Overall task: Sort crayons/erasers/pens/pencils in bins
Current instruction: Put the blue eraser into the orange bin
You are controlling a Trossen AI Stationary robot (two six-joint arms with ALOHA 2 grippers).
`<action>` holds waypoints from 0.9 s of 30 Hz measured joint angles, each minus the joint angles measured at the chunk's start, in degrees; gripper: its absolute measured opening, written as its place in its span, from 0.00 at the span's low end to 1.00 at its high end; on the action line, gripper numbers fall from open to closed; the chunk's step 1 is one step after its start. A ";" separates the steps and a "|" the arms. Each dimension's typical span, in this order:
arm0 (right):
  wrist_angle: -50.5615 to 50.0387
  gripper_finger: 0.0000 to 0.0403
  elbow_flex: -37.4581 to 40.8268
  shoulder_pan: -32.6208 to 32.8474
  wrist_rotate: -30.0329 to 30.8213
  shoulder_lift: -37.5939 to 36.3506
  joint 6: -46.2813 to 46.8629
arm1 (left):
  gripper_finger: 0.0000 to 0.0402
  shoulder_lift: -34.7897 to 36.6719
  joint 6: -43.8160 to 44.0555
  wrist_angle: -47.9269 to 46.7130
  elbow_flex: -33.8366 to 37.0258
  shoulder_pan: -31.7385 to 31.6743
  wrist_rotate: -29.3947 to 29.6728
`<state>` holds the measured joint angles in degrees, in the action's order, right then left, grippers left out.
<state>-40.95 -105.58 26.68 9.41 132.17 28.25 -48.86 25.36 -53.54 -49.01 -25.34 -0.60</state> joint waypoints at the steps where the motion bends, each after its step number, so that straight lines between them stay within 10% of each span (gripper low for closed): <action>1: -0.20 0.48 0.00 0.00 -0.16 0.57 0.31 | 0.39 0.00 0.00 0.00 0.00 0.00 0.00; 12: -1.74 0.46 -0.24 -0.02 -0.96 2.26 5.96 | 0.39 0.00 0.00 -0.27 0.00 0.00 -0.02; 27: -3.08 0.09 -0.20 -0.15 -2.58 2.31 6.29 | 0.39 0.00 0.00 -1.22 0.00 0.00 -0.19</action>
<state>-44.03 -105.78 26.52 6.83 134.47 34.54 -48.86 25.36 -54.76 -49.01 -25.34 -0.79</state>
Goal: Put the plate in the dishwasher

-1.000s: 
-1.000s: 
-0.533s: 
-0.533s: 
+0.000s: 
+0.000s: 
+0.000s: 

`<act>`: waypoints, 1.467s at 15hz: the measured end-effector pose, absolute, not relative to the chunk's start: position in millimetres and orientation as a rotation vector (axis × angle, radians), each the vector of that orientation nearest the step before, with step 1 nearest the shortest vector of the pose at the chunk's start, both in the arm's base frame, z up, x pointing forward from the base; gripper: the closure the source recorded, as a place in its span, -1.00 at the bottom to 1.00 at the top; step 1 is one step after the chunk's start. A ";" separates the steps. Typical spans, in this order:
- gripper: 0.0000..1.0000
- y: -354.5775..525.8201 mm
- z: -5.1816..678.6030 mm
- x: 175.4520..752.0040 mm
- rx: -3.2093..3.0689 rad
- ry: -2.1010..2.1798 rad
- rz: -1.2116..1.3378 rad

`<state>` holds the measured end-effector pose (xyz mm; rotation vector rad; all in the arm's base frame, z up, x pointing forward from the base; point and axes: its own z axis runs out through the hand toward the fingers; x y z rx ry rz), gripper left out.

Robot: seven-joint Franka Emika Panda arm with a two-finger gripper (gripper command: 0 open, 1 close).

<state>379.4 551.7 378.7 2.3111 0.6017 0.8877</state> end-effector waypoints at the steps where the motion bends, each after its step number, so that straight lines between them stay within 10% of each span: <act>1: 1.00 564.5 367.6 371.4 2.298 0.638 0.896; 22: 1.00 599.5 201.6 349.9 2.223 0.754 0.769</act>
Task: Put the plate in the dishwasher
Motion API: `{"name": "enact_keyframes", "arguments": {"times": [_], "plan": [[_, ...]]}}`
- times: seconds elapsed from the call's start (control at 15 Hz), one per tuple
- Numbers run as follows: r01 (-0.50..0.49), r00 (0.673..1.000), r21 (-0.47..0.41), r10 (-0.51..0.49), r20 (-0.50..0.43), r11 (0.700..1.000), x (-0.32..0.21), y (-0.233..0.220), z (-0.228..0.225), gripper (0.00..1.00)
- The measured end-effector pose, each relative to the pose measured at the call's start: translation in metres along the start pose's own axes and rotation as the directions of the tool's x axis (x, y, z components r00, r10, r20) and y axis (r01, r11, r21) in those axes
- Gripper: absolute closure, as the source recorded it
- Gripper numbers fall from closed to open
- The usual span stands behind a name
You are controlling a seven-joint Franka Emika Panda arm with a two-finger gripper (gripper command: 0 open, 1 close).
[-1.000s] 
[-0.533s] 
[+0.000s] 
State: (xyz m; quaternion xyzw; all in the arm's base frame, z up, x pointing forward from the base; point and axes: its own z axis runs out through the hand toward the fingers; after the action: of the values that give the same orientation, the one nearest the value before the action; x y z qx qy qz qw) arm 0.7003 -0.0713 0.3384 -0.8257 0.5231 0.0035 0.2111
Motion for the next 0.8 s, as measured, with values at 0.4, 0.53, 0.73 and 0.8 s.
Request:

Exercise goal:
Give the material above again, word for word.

Exercise answer:
Overall task: Sort crayons/erasers/pens/pencils in bins
Current instruction: Put the blue eraser into the orange bin
You are controlling a Trossen AI Stationary robot (two six-joint arms with ALOHA 2 grippers).
`<action>` holds waypoints from 0.9 s of 30 Hz measured joint angles, each minus the joint angles measured at the chunk's start, in degrees; gripper: its absolute measured opening, written as its place in its span, from 0.00 at the span's low end to 1.00 at its high end; on the action line, gripper numbers fall from open to closed; the chunk's step 1 is one step after its start. A ";" separates the steps and a "|" the arms. Each dimension's typical span, in this order:
arm0 (right):
  wrist_angle: -50.5615 to 50.0387
  gripper_finger: 0.0000 to 0.0403
  elbow_flex: -37.4581 to 40.8268
  shoulder_pan: -32.6208 to 32.8474
  wrist_rotate: -30.0329 to 30.8213
  shoulder_lift: -37.5939 to 36.3506
  joint 6: -46.2813 to 46.8629
arm1 (left):
  gripper_finger: 0.0000 to 0.0402
  shoulder_lift: -34.7897 to 36.6719
  joint 6: -43.8160 to 44.0555
  wrist_angle: -47.9269 to 46.7130
  elbow_flex: -33.8366 to 37.0258
  shoulder_pan: -31.7385 to 31.6743
  wrist_rotate: -29.3947 to 29.6728
`<state>` holds the measured joint angles in degrees, in the action's order, right then left, grippers left out.
<state>-40.95 -105.58 26.68 9.41 132.17 28.25 -48.86 25.36 -53.54 -49.01 -25.34 -0.60</state> joint waypoints at the steps where the motion bends, each after its step number, so that straight lines between them stay within 10% of each span (gripper low for closed): <action>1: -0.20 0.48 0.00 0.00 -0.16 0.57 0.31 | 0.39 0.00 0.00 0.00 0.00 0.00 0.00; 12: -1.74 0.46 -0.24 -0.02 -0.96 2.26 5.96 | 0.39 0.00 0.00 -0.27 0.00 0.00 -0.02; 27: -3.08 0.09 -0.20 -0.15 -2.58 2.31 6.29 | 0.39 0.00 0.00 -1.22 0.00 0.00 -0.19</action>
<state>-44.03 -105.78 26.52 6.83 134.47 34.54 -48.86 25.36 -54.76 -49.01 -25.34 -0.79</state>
Goal: Put the plate in the dishwasher

-1.000s: 
-1.000s: 
-0.533s: 
-0.533s: 
+0.000s: 
+0.000s: 
+0.000s: 

`<act>`: waypoints, 1.467s at 15hz: the measured end-effector pose, absolute, not relative to the chunk's start: position in millimetres and orientation as a rotation vector (axis × angle, radians), each the vector of that orientation nearest the step before, with step 1 nearest the shortest vector of the pose at the chunk's start, both in the arm's base frame, z up, x pointing forward from the base; gripper: the closure the source recorded, as a place in its span, -1.00 at the bottom to 1.00 at the top; step 1 is one step after the chunk's start. A ";" separates the steps. Typical spans, in this order:
- gripper: 0.0000..1.0000
- y: -354.5775..525.8201 mm
- z: -5.1816..678.6030 mm
- x: 175.4520..752.0040 mm
- rx: -3.2093..3.0689 rad
- ry: -2.1010..2.1798 rad
- rz: -1.2116..1.3378 rad

`<state>` holds the measured end-effector pose (xyz mm; rotation vector rad; all in the arm's base frame, z up, x pointing forward from the base; point and axes: its own z axis runs out through the hand toward the fingers; x y z rx ry rz), gripper left out.

Robot: seven-joint Franka Emika Panda arm with a two-finger gripper (gripper command: 0 open, 1 close).

<state>379.4 551.7 378.7 2.3111 0.6017 0.8877</state> end-effector waypoints at the steps where the motion bends, each after its step number, so that straight lines between them stay within 10% of each span: <act>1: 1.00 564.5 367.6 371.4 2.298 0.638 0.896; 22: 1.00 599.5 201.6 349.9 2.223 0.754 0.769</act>
Task: Put the plate in the dishwasher
Motion API: `{"name": "enact_keyframes", "arguments": {"times": [_], "plan": [[_, ...]]}}`
- times: seconds elapsed from the call's start (control at 15 Hz), one per tuple
- Numbers run as follows: r01 (-0.50..0.49), r00 (0.673..1.000), r21 (-0.47..0.41), r10 (-0.51..0.49), r20 (-0.50..0.43), r11 (0.700..1.000), x (-0.32..0.21), y (-0.233..0.220), z (-0.228..0.225), gripper (0.00..1.00)
- The measured end-effector pose, each relative to the pose measured at the call's start: translation in metres along the start pose's own axes and rotation as the directions of the tool's x axis (x, y, z components r00, r10, r20) and y axis (r01, r11, r21) in those axes
- Gripper: absolute closure, as the source recorded it
- Gripper numbers fall from closed to open
- The usual span stands behind a name
You are controlling a seven-joint Franka Emika Panda arm with a two-finger gripper (gripper command: 0 open, 1 close).
[-1.000s] 
[-0.533s] 
[+0.000s] 
State: (xyz m; quaternion xyzw; all in the arm's base frame, z up, x pointing forward from the base; point and axes: its own z axis runs out through the hand toward the fingers; after the action: of the values that give the same orientation, the one nearest the value before the action; x y z qx qy qz qw) arm 0.7003 -0.0713 0.3384 -0.8257 0.5231 0.0035 0.2111
Motion for the next 0.8 s, as measured, with values at 0.4, 0.53, 0.73 and 0.8 s.
Request:

This concludes the output for the exercise.